By Nathan Petrashek
The Brewers bullpen falls squarely in “meh” territory right now. They’re league average just about everywhere, which is still an improvement over last year. But let’s just say trotting Mike Gonzalez (2-something WHIP) and John Axford (4.8 HR/9) doesn’t do much to light my fire.
Not to sound too summer blockbusterish, but an old terror is returning to haunt the Brewers organization. You might remember him by his pseudonym, Thirty Pitches of Terror, or simply K-Rod. Either way, Francisco Rodriguez has a visa and has been assigned to Class A Brevard. If he can make it back to the Brewers, he’ll get around $2 million on a minor league contract signed this spring.
“Thirty Pitches of Terror” isn’t exactly fair to the formerly elite reliever, the guy who, but for a colossal screw-up by his agents, might still have a closing gig today. In 2012, K-Rod tossed over 30 pitches just twice, though he came close to that in a handful of other appearances. Generally, it took K-Rod a reasonable 15-17 pitches to get through an inning. But “Fifteen Pitches of Terror” doesn’t quite have that doomsday ring to it.
Brewers fans are perhaps understandably apprehensive about the looming reunion with this menace. 2012 was undoubtedly the worst year of K-Rod’s career. He amassed a 4.38 ERA over 72 innings, walked batters at a higher rate than anytime since 2009, and his strikeouts per nine dropped to a career low. On the heels of a stellar 2011 campaign, K-Rod managed to completely destroy any trade value by midseason 2012, and didn’t even get a major league offer this offseason.
Thing is, K-Rod’s 2012 wasn’t all bad, and where it was, it was historically so. The last two months of the season Rodriguez appeared in 27 games and amassed a 2.81 ERA, with a 26/5 strikeout to walk ratio. He actually gained a few ticks on his fastball in 2012, and that and his change were both well above-average pitches last season. Rodriguez’s FIP was over a half-run better than his season ERA, which ballooned in part because of his career-worst strand rate. And K-Rod’s homerun-flyball ratio of 12.3% was nearly double that of 2011. So there’s some room for hope.

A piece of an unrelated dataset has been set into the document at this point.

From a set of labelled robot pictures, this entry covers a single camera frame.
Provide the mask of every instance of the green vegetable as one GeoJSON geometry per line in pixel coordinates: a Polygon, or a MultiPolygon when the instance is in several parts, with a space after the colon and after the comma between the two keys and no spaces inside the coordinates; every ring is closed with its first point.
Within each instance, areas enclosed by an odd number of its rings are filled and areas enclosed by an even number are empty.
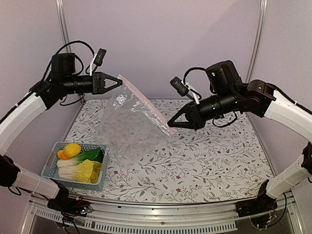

I obviously believe Rodriguez’s time as an elite closer is over. But it looks to me like a decent chance that at 31, Rodriguez still has something left. K-Rod has a few weeks to show his wares in the minors before the Brewers have to make a decision on him, so we’ll have to see where he’s at. Basically, he’s on a minor league deal with a trial period and reasonable big league salary, should he make it that far. I’d roll the dice on that, and it could very well be another win for GM Doug Melvin.